Everything is Made of Magic

Monday Morning Musings:

“The universe is full of magical things patiently waiting for our wits to grow sharper.”

–Eden Phillpotts (often incorrectly attributed to W.B. Yeats, according to Quote Investigator)

“Everything is made out of Magic, leaves and trees, flowers and birds, badgers and foxes and squirrels and people. So it must be all around us. In this garden–in all the places. “

–Frances Hodgson Burnett, The Secret Garden

 

In dreams I flit through walls,

through time and space

dream worlds,

where things are and are not what they seem

full of wonders taken as ordinary

magical and real

 

We go on an outing to see an exhibition,

wander through a gallery on Pennsylvania Impressionism

then on to see Magical and Real.

Henriette Wyeth painted family and flowers,

She survived polio that weakened her right arm,

learned to draw with her left hand,

and paint with her right.

She lied about her age to enter the Pennsylvania Academy of Fine Arts

before she was sixteen.

A self-portrait hangs on the wall between two paintings

the main men of her life–

N.C.Wyeth, her father, posed before one of his landscapes

her husband, Peter Hurd,

in front of one of his western landscapes–

father, husband

east and west,

conflicts and tensions in her life and art.

Before marriage the couple had separated–

she feared that marriage would be the end of her artistic career,

he assured it would not,

she also feared being separated from her family.

During their separation,

she turned to fantasy

painting ghostly figures,

a dead girl,

and three women picnicking under the moon.

(And the story of how that painting was rediscovered

and restored is a bit of magic, too.)

The couple reunited and married,

and eventually, unexpectedly,

Wyeth found beauty in the stark landscapes of the west

and in the people who lived and worked there

She paints a final portrait of her husband,

before his mind succumbs to Alzheimer’s

he  is still ruggedly handsome, distinguished,

He had painted pilots, western landscapes,

advertisements, magazine covers, and presidential portraits

and was better-known that she was,

as her Chaddsford studio went to her brother Andrew

who became the better known Wyeth.

Yet she may have been more talented than brother or husband,

she was an artist,

magical and real

 

Over time,

a jail becomes a museum

Michener Museum jail doors looking out to Fonthill Castle

 

beside it, a public library

Do the ghosts of the inmates wander there,

through galleries where once there were cells?

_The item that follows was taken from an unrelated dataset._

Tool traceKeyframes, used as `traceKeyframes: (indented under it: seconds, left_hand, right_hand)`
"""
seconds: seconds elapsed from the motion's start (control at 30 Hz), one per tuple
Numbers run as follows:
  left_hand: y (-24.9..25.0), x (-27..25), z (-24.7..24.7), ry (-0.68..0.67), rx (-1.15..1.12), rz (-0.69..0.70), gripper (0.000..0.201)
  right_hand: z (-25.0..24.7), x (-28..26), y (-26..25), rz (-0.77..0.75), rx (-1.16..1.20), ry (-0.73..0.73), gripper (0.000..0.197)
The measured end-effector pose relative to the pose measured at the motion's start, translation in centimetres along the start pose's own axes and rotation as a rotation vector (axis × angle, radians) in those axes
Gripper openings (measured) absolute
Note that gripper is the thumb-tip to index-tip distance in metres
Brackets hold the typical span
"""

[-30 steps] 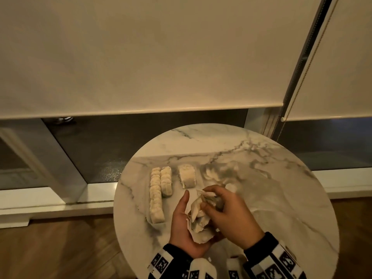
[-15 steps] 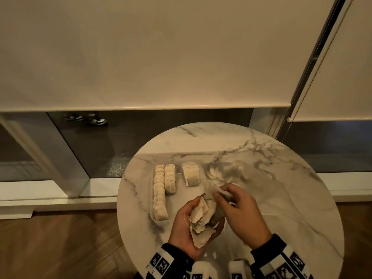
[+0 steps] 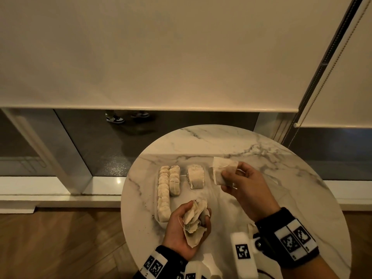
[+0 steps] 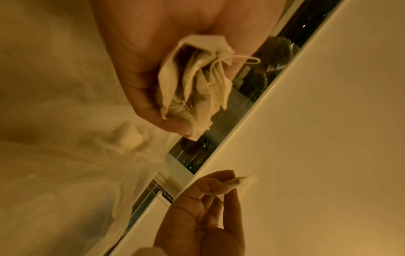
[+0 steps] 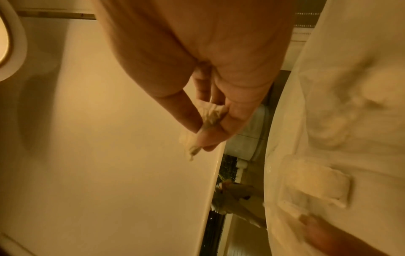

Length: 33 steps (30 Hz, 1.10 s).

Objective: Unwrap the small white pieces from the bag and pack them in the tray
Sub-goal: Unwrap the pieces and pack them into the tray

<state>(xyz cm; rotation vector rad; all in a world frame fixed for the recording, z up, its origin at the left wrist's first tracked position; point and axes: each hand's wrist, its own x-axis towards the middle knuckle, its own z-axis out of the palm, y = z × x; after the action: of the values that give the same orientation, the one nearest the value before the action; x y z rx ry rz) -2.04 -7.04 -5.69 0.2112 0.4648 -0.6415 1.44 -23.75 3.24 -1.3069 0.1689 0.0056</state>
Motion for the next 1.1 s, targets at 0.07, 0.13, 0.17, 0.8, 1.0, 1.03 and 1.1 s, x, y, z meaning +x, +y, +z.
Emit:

A place where bodies were imprisoned

becomes a place where minds are freed

to imagine and express themselves,

another man builds a castle filled with tiles,

crazy whimsy?

glorious fantasy?

 

 

It all flows together like time and space,

sometimes crashing

birthing stars,

ending worlds

But in this world,

we create magic

in art, music, poetry, literature, theater–

real buildings

filled with magic

 

Artists come and go,

but their works live on

feelings put on canvas

carved in bronze, marble, plastic, steel

brush strokes that echo–

Can’t you feel the wind?

Hear the child laugh?

Feel the sea and taste the salt in the air?

Art–

magical and real

 

And our shadows

real and magical

stand side by side

us, but not us,

I see flowers blooming in the snow–

time flowing, circling–

everything is made of magic,

magical and real

 

 

We went to the Michener Art Museum, in Doylestown, PA.

The exhibition was Magical and Real: Henriette Wyeth and Peter Hurd, A Retrospective.

I took some photos, but then I wasn’t certain I was allowed to, so I’m not posting them.

There are also some photos of the paintings in this article.